Abstract:
Dramatic electronic changes occur when atoms are pushed just a few picometers in a crystal. These periodic lattice distortions where atom positions distort by tiny amounts requires advanced higher-dimensional measurement using scanning / transmission electron microscopy. Sometimes these periodic distortions emerge spontaneously with the formation of charge density waves. Charge waves modulate the electron density with strong electron-lattice coupling. Strong evidence suggests that transformative correlated electron behavior may exist only in unrealized clean 2D materials such as 1T-TaS2. Unfortunately, experiment and theory suggest that extrinsic disorder in free standing 2D layers impedes correlation-driven quantum behavior.
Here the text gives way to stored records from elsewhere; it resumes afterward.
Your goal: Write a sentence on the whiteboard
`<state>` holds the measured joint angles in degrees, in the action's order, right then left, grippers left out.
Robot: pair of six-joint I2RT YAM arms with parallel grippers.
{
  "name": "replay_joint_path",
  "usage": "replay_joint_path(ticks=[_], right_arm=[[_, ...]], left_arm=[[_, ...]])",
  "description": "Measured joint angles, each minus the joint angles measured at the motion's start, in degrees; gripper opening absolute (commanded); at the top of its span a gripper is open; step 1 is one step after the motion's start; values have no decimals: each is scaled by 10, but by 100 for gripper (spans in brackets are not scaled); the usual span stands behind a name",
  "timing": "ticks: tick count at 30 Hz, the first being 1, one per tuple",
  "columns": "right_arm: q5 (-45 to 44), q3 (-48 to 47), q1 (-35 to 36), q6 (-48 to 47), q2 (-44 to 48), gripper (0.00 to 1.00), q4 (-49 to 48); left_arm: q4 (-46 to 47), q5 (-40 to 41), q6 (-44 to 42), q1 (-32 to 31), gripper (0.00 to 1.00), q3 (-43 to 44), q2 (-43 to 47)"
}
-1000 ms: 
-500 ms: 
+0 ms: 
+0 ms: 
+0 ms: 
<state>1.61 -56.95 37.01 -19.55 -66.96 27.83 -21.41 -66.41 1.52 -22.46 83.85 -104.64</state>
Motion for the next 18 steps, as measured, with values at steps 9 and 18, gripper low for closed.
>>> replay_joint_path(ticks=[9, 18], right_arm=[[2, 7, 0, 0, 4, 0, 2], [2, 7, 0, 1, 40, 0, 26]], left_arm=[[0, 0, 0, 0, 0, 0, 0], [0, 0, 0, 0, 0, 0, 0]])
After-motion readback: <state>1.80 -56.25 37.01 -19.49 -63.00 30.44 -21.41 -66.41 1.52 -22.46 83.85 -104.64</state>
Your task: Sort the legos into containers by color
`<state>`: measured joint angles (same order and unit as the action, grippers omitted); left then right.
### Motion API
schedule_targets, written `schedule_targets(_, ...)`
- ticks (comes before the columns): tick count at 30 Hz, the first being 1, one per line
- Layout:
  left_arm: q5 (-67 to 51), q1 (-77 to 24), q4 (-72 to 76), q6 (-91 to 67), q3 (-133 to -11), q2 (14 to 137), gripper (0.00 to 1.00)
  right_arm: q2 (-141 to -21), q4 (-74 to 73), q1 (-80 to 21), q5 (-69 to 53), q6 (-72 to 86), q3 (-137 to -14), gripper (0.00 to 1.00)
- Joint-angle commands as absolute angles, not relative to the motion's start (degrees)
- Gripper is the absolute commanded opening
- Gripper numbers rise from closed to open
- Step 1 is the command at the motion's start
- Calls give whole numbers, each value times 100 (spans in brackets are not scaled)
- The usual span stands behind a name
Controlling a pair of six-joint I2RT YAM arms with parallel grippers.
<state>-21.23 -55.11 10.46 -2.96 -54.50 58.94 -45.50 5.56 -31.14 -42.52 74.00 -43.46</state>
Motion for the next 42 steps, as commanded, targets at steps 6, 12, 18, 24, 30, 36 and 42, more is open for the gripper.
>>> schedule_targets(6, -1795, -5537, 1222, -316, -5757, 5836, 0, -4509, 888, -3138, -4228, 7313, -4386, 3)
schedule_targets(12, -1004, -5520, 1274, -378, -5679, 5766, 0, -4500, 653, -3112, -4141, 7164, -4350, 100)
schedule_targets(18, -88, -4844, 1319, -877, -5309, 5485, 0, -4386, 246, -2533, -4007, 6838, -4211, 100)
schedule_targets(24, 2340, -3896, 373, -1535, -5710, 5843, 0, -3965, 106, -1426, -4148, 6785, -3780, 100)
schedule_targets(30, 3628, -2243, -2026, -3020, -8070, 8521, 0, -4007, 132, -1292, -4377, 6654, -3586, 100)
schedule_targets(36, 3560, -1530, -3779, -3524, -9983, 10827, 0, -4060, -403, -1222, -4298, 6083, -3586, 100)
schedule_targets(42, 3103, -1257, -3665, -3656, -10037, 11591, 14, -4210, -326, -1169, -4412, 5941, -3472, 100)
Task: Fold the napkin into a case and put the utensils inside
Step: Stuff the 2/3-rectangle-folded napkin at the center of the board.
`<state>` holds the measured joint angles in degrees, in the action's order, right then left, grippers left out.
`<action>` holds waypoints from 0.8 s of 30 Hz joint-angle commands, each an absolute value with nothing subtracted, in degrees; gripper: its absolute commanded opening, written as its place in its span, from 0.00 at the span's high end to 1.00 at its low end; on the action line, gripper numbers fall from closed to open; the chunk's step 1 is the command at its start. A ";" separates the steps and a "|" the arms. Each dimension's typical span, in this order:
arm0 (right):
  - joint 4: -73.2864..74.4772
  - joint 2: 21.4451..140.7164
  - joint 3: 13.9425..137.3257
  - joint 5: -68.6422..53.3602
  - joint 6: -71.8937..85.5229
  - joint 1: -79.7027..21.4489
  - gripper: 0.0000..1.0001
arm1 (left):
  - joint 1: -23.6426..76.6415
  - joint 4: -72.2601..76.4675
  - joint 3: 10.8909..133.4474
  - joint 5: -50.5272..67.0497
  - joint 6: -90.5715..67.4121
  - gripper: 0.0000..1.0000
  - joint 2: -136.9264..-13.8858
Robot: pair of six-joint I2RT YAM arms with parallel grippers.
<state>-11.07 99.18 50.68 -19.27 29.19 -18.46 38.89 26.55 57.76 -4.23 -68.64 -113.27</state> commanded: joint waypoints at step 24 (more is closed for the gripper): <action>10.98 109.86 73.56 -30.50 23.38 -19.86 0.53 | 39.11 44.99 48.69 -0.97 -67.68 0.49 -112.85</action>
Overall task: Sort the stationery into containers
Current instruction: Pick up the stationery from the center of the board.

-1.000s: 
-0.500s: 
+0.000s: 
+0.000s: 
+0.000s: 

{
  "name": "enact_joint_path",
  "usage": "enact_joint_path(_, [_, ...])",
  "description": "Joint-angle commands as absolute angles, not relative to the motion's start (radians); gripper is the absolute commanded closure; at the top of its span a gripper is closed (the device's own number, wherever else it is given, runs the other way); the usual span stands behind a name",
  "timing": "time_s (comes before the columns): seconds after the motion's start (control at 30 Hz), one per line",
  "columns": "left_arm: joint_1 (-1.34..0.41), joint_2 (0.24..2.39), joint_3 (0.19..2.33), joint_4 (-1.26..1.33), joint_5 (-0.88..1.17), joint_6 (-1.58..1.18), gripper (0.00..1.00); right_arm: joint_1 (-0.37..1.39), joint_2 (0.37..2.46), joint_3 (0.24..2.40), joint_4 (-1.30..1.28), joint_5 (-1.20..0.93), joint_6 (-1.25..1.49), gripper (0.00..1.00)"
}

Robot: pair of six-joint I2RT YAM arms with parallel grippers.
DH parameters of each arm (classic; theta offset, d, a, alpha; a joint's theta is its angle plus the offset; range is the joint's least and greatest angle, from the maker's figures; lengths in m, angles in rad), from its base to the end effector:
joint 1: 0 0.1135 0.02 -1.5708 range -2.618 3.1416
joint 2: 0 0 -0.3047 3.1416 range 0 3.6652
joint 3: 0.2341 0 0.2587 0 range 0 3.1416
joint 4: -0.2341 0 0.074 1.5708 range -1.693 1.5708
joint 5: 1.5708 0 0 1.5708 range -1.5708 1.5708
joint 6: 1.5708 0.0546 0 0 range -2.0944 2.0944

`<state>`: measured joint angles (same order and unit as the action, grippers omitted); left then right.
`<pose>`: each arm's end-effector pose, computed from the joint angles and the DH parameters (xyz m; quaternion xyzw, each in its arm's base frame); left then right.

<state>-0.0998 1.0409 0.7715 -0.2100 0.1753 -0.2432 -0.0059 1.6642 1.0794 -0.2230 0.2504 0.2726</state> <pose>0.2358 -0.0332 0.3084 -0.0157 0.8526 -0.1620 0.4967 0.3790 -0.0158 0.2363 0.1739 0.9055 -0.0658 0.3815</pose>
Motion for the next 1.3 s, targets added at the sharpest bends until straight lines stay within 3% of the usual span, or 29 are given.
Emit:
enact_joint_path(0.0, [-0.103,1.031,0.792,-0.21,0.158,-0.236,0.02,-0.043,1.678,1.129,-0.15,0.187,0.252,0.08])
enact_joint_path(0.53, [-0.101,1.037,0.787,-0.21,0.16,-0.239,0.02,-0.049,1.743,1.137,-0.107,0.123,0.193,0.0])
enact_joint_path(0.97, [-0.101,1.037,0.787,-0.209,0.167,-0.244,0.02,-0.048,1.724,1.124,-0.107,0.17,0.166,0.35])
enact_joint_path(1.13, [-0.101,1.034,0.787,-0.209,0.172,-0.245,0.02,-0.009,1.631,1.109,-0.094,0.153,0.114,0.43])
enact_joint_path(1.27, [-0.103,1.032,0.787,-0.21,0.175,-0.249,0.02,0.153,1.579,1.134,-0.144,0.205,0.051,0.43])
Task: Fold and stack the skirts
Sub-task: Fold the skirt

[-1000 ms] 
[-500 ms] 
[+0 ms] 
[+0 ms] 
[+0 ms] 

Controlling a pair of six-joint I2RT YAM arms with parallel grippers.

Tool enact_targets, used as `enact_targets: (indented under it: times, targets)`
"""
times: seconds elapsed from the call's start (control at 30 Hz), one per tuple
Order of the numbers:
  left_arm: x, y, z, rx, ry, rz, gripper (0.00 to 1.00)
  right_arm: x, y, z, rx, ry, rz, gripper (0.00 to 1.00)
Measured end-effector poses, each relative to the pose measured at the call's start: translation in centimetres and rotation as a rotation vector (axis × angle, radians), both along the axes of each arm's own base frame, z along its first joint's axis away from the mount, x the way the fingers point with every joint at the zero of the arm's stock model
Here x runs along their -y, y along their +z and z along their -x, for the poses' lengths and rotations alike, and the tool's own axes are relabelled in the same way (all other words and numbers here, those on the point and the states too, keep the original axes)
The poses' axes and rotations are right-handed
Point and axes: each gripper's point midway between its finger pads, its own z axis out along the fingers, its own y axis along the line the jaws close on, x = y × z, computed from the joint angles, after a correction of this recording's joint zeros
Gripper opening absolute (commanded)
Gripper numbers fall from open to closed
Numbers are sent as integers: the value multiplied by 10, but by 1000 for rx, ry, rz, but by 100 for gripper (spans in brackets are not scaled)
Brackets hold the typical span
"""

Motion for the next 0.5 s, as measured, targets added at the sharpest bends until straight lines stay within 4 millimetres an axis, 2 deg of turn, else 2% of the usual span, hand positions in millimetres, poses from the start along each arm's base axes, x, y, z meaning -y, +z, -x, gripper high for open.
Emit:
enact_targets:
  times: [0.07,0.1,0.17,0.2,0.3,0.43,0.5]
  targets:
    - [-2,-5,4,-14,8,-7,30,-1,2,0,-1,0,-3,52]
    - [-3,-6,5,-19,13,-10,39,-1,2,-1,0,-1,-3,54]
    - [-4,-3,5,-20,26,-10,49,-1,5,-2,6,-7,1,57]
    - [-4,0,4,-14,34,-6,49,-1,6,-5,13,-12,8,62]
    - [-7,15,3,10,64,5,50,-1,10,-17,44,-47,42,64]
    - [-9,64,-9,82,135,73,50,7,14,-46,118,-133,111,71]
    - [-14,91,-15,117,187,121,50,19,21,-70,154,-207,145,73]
Here we demonstrate a new route to realizing fragile 2D quantum states through epitaxial polytype engineering of van der Waals materials. The isolation of truly 2D charge density waves (CDWs) between metallic layers greatly stabilizes charge density waves long-range order. Lifting the coupling between neighboring CDW layers restore mirror symmetries via interlayer CDW twinning. The novel twinned-commensurate (tC-) CDW we report herein has a single metal–insulator phase transition at ~350 K as measured structurally and electronically. Here we show the critical temperature for spatially-coherent, commensurate (C-) CDW in 1T-TaS2 can be raised to well above room temperature (~150 K above the expected transition) by synthesizing clean interleaved 2D polytypic heterostructures. This stabilizes a collective insulating ground state (i.e. C-CDW) not expected to exist at room temperature. Herein we introduce epitaxial polytype engineering of van der Waals materials to access latent 2D ground states distinct from conventional 2D fabrication.
These results demonstrate endotaxial engineering as a route to isolating and stabilizing 2D collective quantum states in a well-defined extrinsic environment with identical chemistry but distinct band structure.